Sallen-Key input Z

Time dependent - no. Frequency dependent - of course!

It's probably pretty common to think that the Sallen-Key filter has a high input impedance - after all, the signal is (indirectly) connected to the noninverting input, right?

As you've just demonstrated, what works at DC is grossly different for the LPF nearing the cutoff frequency. If you do the analysis you'll find that circuit Zin drops to about R3 (in your drawing) at cutoff, and (assuming normal Q range) doesn't get much better above that.
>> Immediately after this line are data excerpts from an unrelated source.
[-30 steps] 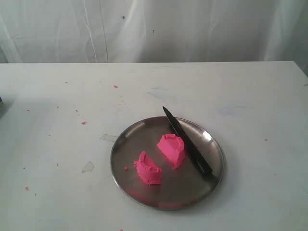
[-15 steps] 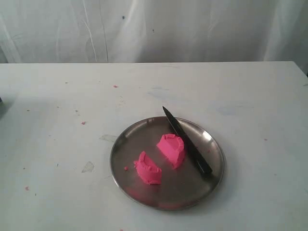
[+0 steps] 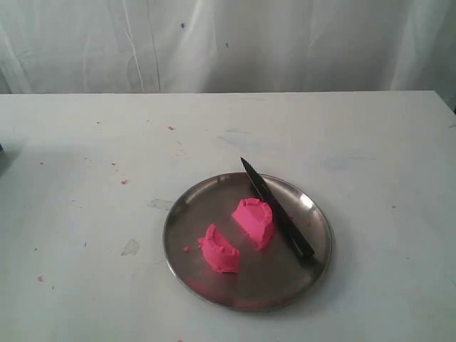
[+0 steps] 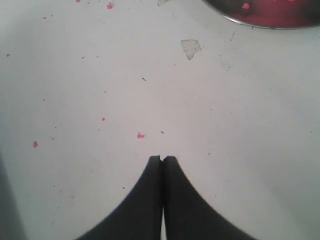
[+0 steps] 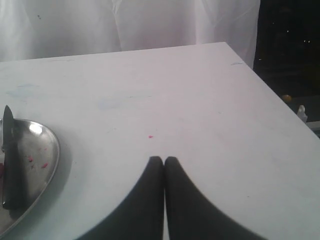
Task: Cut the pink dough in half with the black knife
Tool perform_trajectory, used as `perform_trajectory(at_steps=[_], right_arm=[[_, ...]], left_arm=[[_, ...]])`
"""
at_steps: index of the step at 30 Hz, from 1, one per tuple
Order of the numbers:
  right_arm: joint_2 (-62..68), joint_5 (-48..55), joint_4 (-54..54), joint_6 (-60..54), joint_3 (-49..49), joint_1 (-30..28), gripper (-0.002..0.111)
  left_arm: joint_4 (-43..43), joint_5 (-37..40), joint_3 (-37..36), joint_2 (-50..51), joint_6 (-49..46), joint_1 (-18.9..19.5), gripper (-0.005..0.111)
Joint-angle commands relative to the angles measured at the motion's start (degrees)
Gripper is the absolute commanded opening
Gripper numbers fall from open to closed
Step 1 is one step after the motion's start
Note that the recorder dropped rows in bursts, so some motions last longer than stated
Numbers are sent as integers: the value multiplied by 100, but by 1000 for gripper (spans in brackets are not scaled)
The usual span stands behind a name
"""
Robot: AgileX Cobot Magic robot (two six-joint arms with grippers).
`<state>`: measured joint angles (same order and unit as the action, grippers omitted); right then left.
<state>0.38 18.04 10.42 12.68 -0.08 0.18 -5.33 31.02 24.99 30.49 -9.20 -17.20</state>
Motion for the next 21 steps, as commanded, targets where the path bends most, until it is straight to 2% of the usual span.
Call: perform_trajectory(at_steps=[1,3,5,10,15,16,18,21], right_arm=[[-38,-11,-7,0,8,-18,0],[-38,-11,-4,0,8,-9,0],[-38,-11,-4,0,8,-9,0],[-38,-11,-4,0,8,-9,0],[-38,-11,-4,0,8,-9,0],[-38,-11,-4,0,8,-9,0],[-38,-11,-4,0,8,-9,0],[-38,-11,-4,0,8,-9,0]], left_arm=[[325,27,-50,-762,18,980,0],[296,27,-50,-1354,18,1586,0],[-54,27,-50,-1952,18,1842,0],[-285,27,-50,-2962,18,1812,0],[-328,159,-40,-3049,3,1812,0],[-90,133,-40,-3049,16,1812,0],[998,-112,-40,-3049,17,1812,0],[3029,-1019,-167,-3049,-28,1882,0]])
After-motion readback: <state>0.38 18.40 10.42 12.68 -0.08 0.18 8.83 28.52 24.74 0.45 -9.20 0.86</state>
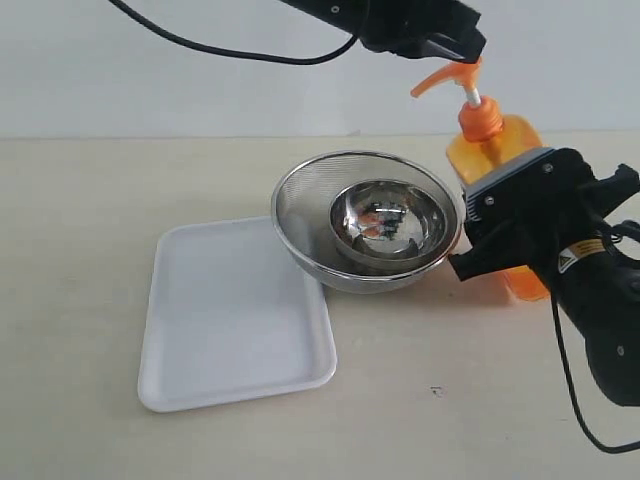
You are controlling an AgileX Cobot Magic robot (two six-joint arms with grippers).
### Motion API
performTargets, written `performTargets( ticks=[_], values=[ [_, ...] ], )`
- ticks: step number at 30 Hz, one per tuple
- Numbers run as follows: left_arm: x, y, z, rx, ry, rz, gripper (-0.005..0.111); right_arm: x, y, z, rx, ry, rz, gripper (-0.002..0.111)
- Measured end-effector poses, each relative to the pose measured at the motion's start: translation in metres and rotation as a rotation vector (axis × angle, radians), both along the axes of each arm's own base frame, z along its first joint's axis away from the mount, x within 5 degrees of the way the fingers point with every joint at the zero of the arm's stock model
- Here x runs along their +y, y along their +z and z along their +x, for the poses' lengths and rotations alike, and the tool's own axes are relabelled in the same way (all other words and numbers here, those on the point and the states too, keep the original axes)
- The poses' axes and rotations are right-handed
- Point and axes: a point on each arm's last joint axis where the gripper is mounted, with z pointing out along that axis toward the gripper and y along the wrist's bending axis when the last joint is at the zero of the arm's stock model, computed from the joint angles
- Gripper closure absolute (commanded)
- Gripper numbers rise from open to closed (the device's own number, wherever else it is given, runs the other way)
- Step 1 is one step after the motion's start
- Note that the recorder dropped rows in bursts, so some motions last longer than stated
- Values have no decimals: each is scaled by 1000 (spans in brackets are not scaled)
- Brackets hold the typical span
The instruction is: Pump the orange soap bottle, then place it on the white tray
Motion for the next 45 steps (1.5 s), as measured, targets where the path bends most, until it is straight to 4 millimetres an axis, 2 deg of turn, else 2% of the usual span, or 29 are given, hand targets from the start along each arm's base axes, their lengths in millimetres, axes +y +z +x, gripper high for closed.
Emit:
performTargets(
  ticks=[6, 14, 22, 31, 35, 45],
  values=[
    [4, 21, -13, -21, -15, -19, 102, 0, 0, 0, -1, -8, 15, 108],
    [16, 27, -30, -6, -6, -8, 102, -2, 1, 1, 1, -38, 48, 108],
    [42, 40, -65, -28, 20, -28, 102, -3, 1, 1, 2, -51, 103, 108],
    [87, 57, -127, -111, 74, -119, 102, -8, 1, 1, 10, -126, 215, 108],
    [116, 59, -162, -160, 131, -163, 102, -11, 1, 1, 13, -170, 293, 108],
    [186, 38, -241, -267, 305, -267, 102, -14, 0, 2, 34, -221, 452, 108]
  ],
)
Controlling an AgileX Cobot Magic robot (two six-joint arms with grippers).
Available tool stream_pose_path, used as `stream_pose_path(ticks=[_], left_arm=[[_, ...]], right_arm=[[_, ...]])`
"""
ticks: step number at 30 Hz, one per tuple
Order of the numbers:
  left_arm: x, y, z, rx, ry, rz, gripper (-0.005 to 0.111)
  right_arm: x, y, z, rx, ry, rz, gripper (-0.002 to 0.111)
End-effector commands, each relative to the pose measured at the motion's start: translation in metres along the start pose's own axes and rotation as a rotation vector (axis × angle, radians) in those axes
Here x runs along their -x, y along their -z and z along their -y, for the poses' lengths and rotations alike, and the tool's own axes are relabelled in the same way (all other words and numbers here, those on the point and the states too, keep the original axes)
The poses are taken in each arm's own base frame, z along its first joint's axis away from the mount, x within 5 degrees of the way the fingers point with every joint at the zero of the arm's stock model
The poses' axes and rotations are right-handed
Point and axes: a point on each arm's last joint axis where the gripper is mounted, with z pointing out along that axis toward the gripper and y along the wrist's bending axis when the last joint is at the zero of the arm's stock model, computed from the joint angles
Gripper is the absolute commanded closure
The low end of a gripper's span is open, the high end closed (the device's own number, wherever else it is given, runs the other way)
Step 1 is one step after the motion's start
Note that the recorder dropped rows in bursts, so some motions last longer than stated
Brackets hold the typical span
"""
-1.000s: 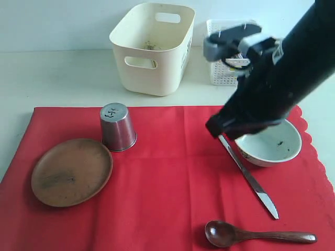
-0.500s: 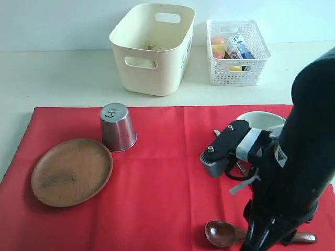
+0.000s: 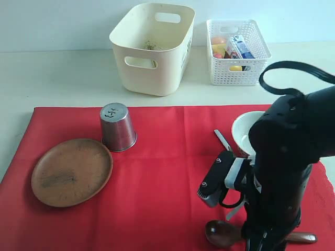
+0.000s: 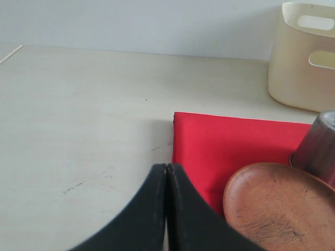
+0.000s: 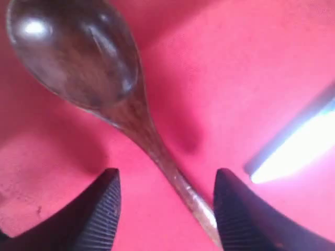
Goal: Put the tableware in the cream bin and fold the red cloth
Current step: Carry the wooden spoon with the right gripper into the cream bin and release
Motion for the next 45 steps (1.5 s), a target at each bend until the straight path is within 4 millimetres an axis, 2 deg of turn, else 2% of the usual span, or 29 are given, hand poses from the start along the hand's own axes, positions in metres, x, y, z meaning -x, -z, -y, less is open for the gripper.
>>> stream_pose_path(ticks=[1, 2, 4, 6, 11, 15, 21, 27, 35, 38, 45], left_arm=[[0.000, 0.000, 0.000, -0.005, -0.002, 0.014, 0.105], [0.000, 0.000, 0.000, -0.005, -0.002, 0.014, 0.105], [0.000, 0.000, 0.000, -0.005, -0.002, 0.014, 0.105], [0.000, 0.000, 0.000, -0.005, -0.002, 0.014, 0.105], [0.000, 0.000, 0.000, -0.005, -0.002, 0.014, 0.105], [0.000, 0.000, 0.000, -0.005, -0.002, 0.014, 0.105], [0.000, 0.000, 0.000, -0.005, -0.002, 0.014, 0.105], [0.000, 0.000, 0.000, -0.005, -0.002, 0.014, 0.105], [0.000, 0.000, 0.000, -0.005, -0.002, 0.014, 0.105], [0.000, 0.000, 0.000, -0.005, -0.002, 0.014, 0.105], [0.000, 0.000, 0.000, -0.005, -0.002, 0.014, 0.105]], right_arm=[[0.002, -0.011, 0.003, -0.033, 0.063, -0.041, 0.075], [0.002, -0.012, 0.004, -0.039, 0.069, -0.045, 0.087], [0.001, -0.012, 0.004, -0.045, 0.074, -0.059, 0.103], [0.000, -0.012, 0.004, -0.043, 0.075, -0.076, 0.108], [-0.001, -0.008, 0.005, -0.041, 0.073, -0.122, 0.108], [0.006, 0.010, 0.005, -0.031, 0.052, -0.089, 0.108], [0.021, 0.054, 0.007, -0.044, 0.018, 0.096, 0.108], [0.044, 0.109, 0.014, -0.117, -0.019, 0.412, 0.108], [0.080, 0.175, 0.039, -0.309, -0.100, 0.813, 0.108], [0.091, 0.189, 0.055, -0.322, -0.154, 0.927, 0.108], [0.123, 0.202, 0.095, -0.330, -0.236, 1.135, 0.108]])
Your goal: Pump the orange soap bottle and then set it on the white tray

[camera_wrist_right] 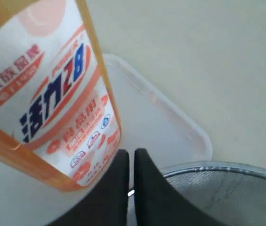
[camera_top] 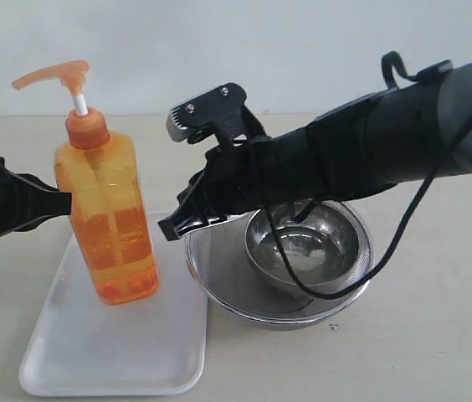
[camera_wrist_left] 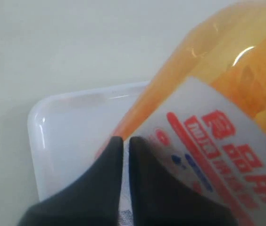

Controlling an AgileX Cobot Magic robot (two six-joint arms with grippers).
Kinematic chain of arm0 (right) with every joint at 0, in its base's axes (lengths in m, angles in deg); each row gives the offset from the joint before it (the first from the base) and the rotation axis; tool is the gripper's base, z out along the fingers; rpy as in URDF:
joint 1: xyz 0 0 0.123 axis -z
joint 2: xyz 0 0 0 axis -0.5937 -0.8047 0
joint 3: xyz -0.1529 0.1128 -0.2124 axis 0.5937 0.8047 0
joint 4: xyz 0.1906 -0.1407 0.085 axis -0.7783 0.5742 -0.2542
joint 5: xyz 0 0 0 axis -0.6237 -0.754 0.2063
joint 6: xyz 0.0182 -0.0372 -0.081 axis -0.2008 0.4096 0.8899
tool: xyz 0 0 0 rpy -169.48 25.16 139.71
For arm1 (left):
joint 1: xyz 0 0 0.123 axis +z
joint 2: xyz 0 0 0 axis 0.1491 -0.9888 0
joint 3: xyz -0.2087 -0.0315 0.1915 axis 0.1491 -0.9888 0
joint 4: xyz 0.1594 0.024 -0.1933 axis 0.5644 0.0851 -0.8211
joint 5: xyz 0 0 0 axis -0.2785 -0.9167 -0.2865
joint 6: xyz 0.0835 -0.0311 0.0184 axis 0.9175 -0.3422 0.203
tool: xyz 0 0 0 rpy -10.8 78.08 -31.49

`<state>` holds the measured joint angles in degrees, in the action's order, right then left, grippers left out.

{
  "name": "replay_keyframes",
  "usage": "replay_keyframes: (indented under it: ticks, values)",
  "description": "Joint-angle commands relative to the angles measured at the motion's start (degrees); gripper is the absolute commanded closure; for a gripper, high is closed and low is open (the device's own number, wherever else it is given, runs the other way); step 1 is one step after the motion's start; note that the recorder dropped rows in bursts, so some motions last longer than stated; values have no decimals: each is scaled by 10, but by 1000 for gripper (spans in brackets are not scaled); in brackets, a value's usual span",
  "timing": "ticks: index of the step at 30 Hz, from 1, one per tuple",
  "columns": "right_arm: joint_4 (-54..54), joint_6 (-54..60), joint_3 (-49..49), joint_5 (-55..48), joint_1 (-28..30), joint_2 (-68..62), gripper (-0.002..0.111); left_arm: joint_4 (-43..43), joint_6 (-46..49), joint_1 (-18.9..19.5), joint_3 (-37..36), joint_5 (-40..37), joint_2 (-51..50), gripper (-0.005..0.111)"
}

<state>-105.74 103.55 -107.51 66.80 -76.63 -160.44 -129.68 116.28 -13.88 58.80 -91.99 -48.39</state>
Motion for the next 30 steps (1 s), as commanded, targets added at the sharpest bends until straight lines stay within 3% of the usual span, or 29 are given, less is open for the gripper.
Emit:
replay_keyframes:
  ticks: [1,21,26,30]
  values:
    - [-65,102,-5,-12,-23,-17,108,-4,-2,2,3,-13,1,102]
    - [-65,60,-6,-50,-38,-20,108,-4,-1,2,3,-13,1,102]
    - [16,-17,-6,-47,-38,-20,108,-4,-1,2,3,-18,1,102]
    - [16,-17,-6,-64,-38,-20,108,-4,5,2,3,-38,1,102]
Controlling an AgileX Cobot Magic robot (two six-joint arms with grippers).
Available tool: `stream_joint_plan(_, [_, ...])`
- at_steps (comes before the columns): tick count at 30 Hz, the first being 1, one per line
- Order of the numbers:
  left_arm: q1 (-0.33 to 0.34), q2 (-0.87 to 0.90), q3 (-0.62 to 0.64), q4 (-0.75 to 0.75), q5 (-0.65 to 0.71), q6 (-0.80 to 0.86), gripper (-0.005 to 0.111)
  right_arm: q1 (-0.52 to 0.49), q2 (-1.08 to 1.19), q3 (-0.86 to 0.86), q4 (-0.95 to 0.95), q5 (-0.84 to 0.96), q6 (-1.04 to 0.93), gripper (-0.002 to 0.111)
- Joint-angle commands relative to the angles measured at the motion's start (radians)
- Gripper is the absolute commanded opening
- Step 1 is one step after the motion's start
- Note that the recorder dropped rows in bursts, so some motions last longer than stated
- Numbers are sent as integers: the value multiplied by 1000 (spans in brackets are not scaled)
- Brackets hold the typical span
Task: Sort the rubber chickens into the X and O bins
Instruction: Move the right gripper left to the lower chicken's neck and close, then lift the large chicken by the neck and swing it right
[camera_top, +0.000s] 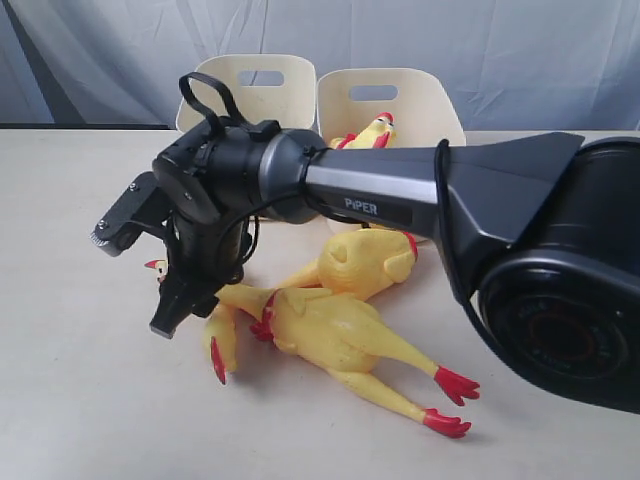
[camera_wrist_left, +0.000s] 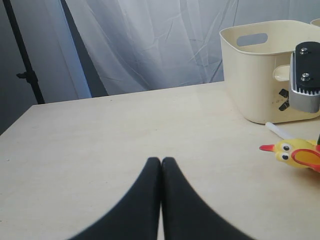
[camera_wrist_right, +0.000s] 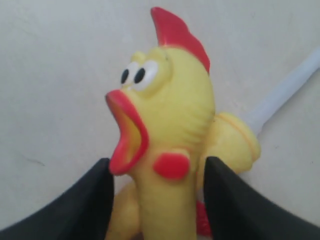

If you need to drive a Sallen-Key filter with a nonzero source impedance you would ideally redevelop the design equations to include that impedance. Then you can obtain the performance specs that you need. It's not that hard!

HTH...

Frank beat me to it. He almost got the wording the same as I would have, too.

To work right your Sallen-Key wants the node between the two R3's to be driven by a source whose Thevinen equivalent resistance is equal to the right-side R3, or 8K. You've got it set up to be 16K (R1 in parallel to R2 works out to 8K, then put another 8K in series).

You could probably get your intended result by replacing the left-side R3 with a wire, and making sure that C1 is big enough to work well into 8K at your desired low-frequency roll-off.

It was Leon Charles Thevenin, not Thevinen

:-)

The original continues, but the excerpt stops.